> **Work instruction**: Could you copy every line of the data that contains the word "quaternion"?

> **Data to examine**:
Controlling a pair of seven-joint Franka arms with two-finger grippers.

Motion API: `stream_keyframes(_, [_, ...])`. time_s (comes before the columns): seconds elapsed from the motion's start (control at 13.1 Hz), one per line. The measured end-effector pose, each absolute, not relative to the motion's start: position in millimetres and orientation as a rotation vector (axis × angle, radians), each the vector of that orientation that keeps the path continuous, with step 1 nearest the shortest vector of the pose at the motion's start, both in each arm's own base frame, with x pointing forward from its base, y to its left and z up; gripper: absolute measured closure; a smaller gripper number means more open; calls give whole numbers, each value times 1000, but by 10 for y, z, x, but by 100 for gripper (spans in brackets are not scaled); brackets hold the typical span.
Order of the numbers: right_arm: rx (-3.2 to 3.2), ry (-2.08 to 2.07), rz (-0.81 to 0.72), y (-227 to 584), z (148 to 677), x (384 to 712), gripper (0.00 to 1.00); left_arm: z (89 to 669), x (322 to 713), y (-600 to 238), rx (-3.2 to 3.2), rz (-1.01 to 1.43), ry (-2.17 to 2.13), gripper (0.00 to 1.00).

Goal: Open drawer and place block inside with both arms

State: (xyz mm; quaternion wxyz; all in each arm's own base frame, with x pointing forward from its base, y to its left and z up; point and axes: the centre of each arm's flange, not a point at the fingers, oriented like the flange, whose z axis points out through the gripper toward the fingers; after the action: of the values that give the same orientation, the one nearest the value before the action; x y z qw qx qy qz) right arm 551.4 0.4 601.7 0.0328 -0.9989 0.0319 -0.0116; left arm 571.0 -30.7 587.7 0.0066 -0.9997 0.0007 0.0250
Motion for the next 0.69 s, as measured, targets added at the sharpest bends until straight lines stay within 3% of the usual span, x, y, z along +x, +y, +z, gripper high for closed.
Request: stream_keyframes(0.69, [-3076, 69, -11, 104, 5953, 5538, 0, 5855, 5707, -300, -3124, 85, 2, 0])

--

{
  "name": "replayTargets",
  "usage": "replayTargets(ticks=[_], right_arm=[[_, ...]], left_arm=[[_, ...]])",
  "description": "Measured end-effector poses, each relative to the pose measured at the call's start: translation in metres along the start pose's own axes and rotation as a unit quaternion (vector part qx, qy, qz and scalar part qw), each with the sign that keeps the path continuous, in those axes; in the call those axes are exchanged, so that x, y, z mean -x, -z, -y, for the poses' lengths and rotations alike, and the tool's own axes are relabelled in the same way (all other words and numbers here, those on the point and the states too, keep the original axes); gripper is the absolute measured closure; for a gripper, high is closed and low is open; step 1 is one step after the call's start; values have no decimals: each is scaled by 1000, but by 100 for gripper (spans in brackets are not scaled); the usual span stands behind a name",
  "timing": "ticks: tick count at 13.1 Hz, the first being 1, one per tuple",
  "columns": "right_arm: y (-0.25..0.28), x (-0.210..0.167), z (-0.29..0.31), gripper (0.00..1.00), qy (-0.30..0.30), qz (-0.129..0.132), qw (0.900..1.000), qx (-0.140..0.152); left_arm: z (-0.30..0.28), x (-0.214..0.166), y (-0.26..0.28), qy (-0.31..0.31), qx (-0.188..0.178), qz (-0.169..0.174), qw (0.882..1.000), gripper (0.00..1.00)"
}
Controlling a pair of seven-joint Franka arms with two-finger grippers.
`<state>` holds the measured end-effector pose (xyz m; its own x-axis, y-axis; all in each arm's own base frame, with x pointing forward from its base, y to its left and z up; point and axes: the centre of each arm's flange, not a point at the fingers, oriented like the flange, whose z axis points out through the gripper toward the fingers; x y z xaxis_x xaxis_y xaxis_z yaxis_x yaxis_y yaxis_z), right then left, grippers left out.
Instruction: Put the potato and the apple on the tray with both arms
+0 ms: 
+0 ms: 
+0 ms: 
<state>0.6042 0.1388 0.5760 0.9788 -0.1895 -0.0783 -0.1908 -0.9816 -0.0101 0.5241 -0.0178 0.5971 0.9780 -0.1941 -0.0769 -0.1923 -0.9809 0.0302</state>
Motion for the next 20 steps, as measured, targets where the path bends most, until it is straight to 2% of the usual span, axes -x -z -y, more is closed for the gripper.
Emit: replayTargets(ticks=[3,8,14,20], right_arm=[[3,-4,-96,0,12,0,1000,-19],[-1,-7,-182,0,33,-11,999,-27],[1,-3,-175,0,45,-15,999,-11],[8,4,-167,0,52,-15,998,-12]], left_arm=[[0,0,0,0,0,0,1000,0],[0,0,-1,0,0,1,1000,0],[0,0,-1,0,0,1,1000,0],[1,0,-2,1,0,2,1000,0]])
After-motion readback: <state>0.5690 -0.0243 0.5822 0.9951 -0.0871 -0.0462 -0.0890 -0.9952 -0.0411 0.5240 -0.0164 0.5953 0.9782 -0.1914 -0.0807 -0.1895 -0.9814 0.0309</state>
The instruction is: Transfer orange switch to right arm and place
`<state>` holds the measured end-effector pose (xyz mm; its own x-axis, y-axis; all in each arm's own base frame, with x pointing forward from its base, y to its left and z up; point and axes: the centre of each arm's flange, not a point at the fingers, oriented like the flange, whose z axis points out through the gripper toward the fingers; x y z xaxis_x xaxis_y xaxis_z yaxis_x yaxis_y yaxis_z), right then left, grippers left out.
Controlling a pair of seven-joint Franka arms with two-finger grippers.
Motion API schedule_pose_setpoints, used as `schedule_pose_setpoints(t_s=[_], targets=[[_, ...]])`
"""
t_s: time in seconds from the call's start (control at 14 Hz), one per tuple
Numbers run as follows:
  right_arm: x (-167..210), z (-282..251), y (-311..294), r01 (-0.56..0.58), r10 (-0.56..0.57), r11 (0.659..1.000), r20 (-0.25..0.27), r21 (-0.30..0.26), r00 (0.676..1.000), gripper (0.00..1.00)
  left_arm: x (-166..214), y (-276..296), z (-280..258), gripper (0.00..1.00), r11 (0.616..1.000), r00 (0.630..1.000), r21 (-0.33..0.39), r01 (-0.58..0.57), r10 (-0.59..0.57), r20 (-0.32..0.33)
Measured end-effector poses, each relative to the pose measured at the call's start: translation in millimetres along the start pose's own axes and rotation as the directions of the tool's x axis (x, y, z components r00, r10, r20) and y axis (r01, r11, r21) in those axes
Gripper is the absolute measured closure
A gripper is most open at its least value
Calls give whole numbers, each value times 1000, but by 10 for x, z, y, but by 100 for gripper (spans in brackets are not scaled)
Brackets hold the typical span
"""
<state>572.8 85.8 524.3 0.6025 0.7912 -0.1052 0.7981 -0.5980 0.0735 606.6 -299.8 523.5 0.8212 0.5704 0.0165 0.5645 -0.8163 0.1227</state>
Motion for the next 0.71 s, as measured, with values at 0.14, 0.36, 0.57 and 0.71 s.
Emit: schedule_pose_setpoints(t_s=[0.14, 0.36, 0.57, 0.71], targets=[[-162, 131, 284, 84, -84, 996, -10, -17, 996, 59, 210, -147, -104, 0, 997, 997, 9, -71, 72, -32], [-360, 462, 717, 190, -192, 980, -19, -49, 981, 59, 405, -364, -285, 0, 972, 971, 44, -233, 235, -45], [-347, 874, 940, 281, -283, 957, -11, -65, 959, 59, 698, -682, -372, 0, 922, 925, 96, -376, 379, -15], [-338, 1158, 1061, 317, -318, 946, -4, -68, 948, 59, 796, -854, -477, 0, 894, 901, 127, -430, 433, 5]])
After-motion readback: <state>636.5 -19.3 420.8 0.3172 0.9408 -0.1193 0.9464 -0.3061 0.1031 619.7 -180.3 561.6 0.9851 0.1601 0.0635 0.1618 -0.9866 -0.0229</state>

> **Written response**:
State: (xyz mm; quaternion wxyz; all in each arm's own base frame, with x pointing forward from its base, y to its left and z up; point and axes: the centre of each arm's flange, not a point at the fingers, oriented like the flange, whose z axis points out through the gripper toward the fingers; after the action: of the values that give the same orientation, the one nearest the value before the action; x y z qw qx qy qz) right arm 551.4 0.4 601.7 0.0328 -0.9989 0.0319 -0.0116; left arm 571.0 -30.7 587.7 0.0066 -0.9997 0.0007 0.0250
  "description": "Measured end-effector poses, each relative to the pose measured at the call's start: translation in metres along the start pose's own axes and rotation as a unit quaternion (vector part qx, qy, qz and scalar part qw), each with the sign that keeps the path continuous, in those axes; in the call those axes are exchanged, so that x, y, z mean -x, -z, -y, for the poses' lengths and rotations alike, and the tool's own axes are relabelled in the same way (all other words and numbers here, those on the point and the states too, keep the original axes); gripper is the absolute measured closure; for a gripper, high is closed and low is open; step 1 is one step after the call's start; values have no decimals: each is scaled by 1000, but by 100 for gripper (spans in brackets are not scaled); the usual span stands behind a name",

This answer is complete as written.